Andrés Caro. Foto: Juan Carlos Hernández

La historia la contaba Michael Foot, un miembro del parlamento inglés por el partido laborista, y que fue líder de la oposición a Margaret Thatcher entre 1980 y 1983.

Cuando era niño, vivía en Plymouth, un puerto de astilleros y navegantes. Los sábados iba al teatro a ver películas y espectáculos musicales, pero su acto favorito era el de un mago que hacía trucos. El mago tenía un asistente, vestido con ropa elegante, que se hacía en la parte de atrás de la audiencia.

El mago decía que necesitaba un reloj para un truco. Entonces, caminaba hacia el hombre elegante, que le entregaba, con simulada resistencia, un reloj de oro. El mago volvía al escenario y cubría el reloj con un pañuelo rojo. Lo ponía en una mesa, sacaba un martillo y lo cogía a golpes hasta volverlo pedazos.
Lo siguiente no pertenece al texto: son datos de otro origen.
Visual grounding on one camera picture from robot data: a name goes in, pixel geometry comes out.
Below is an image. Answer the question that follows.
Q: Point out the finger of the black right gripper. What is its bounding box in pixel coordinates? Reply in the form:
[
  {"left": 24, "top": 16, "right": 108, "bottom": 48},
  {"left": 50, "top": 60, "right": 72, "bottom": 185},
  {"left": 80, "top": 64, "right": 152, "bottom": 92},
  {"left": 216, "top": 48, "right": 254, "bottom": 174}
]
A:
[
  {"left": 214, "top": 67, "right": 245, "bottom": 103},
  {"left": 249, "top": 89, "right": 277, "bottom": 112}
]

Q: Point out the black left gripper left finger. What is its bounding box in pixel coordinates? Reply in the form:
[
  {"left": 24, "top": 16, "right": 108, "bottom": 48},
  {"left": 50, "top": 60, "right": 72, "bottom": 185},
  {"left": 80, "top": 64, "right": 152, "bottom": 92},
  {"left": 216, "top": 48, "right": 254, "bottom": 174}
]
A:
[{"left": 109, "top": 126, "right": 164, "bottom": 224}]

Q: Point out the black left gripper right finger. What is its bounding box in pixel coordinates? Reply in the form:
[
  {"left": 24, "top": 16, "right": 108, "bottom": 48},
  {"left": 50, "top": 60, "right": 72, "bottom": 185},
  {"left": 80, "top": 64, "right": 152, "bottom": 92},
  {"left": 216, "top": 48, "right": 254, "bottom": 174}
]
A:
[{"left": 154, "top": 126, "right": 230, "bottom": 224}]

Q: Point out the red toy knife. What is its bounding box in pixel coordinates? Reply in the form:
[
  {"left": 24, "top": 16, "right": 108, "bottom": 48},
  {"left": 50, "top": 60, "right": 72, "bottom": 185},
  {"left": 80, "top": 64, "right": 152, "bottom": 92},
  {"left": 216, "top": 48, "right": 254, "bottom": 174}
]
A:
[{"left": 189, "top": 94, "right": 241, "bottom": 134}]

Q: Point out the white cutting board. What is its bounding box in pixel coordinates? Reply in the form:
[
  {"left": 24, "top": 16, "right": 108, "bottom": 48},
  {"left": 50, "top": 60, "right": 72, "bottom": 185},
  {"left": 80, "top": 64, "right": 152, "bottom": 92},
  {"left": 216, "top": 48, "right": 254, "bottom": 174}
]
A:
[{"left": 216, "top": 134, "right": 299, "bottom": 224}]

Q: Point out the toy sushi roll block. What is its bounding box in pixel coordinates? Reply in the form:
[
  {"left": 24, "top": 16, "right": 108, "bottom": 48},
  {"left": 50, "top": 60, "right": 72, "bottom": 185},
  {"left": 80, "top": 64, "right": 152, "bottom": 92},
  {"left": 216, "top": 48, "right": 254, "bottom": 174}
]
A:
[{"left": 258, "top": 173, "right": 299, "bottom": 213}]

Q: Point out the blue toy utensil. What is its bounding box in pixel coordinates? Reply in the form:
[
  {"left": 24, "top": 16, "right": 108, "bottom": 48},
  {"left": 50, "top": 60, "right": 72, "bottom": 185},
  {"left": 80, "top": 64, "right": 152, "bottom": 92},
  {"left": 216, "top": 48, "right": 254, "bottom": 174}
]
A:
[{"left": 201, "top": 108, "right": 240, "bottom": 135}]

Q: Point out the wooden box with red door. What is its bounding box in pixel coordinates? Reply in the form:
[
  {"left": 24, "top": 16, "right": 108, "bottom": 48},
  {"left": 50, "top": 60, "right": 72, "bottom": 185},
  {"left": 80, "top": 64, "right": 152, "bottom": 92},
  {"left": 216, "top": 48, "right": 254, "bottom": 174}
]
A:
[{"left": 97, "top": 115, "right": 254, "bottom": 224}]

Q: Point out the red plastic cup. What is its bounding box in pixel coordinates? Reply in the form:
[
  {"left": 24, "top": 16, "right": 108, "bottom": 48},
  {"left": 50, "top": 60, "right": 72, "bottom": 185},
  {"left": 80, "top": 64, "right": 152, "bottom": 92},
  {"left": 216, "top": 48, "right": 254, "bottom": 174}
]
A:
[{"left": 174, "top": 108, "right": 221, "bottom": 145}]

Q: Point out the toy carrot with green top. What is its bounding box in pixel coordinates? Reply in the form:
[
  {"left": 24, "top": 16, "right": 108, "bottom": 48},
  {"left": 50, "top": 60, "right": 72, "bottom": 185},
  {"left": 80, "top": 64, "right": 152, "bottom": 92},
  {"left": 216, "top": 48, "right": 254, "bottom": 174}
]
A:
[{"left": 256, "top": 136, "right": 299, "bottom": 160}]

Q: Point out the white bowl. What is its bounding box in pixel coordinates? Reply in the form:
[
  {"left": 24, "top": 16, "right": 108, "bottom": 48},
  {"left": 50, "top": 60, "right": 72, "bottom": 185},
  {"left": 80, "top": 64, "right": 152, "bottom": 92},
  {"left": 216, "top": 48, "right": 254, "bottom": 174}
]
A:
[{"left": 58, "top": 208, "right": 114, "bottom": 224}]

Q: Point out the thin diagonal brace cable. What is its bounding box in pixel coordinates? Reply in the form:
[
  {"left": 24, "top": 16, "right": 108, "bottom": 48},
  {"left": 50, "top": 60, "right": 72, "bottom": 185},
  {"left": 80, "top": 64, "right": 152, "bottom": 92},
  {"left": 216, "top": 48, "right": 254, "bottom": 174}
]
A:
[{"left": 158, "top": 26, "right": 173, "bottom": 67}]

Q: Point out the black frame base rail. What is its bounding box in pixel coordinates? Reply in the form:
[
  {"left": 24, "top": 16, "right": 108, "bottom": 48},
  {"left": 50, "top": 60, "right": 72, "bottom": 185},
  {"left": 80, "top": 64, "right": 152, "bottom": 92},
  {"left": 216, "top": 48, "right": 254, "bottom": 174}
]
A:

Luego, el mago levantaba la cara, que antes tenía la mirada de placer cruel de quien destruye algo a propósito. Entonces parecía angustiado.

–Discúlpenme. Olvidé el resto del truco– decía el mago en voz baja.

La comparación, claro, no es ni original ni rara. Se le ocurre a uno apenas oye o lee la historia del mago de Plymouth.

El mago, aquí, es el gobierno. Y el reloj es la salud y las pensiones y los otros sectores sobre los que ha decidido hacer reformas de esa manera tan peligrosa como conocida: demorar pagos, desfinanciar, crear crisis, inventarse instituciones paralelas, sin sustento legal, presentarle hechos cumplidos al Congreso y a los jueces, intervenir y, finalmente, estatizar sectores enteros para que sea el Estado no solo el regulador, sino el principal prestador de los servicios públicos. Con estas intervenciones, el gobierno cree confirmar la frase reciclada de que los “derechos no son negocios”, y, en su ceguera ideológica, se arriesga a destruir lo que está tratando de intervenir.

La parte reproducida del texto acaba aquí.